Follow State and Federal Public Health Guidelines

As a starting point, business owners and managers should keep up with changing federal, state, and local public health & safety guidelines. For example, the Centers for Disease Control and Prevention (CDC) has provided a considerable amount of guidance for employers and employees. As an employer preparing to bring workers back into the office, you need to be ready to answer some key questions, such as:

  • Will you ask employees to show proof of vaccination status?
  • Will there be any masking or social distancing policies in place?
  • Do employees have the option to remain on a full or partial flex schedule?
  • What steps will you take if an employee tests positive for COVID-19?

Know the Unique Needs of Your Workplace

Every workplace is different. It is crucial that business owners consider the unique needs of their company. Among other things, this means taking proactive steps to adapt the physical workspace for the return of employees. In California, companies are using a wide range of strategies to prepare for the return of remote workers.
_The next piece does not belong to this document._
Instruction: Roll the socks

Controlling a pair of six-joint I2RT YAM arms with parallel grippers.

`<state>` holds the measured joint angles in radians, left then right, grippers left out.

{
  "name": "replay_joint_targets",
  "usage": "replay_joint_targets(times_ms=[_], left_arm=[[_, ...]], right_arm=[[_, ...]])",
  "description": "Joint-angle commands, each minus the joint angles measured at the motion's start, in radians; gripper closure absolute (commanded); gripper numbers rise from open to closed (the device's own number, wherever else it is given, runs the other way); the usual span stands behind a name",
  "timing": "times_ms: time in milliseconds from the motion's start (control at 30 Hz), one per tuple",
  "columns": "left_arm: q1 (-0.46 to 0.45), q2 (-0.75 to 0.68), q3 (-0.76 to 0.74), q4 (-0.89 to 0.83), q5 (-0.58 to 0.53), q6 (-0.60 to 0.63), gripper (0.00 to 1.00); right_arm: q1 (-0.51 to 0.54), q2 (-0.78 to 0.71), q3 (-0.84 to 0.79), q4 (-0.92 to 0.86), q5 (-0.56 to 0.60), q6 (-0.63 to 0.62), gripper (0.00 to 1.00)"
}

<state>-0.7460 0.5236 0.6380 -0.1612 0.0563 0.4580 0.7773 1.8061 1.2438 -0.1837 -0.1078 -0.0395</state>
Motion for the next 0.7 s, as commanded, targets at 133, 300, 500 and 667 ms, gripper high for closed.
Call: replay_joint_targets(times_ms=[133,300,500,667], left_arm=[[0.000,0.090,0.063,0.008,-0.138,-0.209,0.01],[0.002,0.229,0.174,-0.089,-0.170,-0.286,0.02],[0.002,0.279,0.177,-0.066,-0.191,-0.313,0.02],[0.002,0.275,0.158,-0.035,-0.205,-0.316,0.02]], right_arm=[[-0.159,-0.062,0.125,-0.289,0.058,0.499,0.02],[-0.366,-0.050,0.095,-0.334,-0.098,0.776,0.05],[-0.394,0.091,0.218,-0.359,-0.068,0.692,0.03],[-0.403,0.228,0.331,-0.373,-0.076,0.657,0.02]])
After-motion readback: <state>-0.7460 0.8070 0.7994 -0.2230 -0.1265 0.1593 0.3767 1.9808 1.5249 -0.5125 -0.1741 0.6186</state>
Some companies are putting an emphasis on ventilation and sanitization. Other businesses are opting to reopen at partial capacity—allowing some employees to continue work remotely either full-time or part-time.

Getting Legal Advice on COVID-19 Laws

Before you bring your employees back to the office, you should seek legal advice concerning the current COVID-19 federal, state, county and city laws that apply to your business. Some questions you may have are:

  • What protocols must I follow at the workplace for my industry?
  • Can I require employees to be vaccinated before returning?
  • Can I terminate an employee who refuses to come back to the office?
  • Am I required to reasonably accommodate an employee and allow some employees to work from home and require others to work at the office?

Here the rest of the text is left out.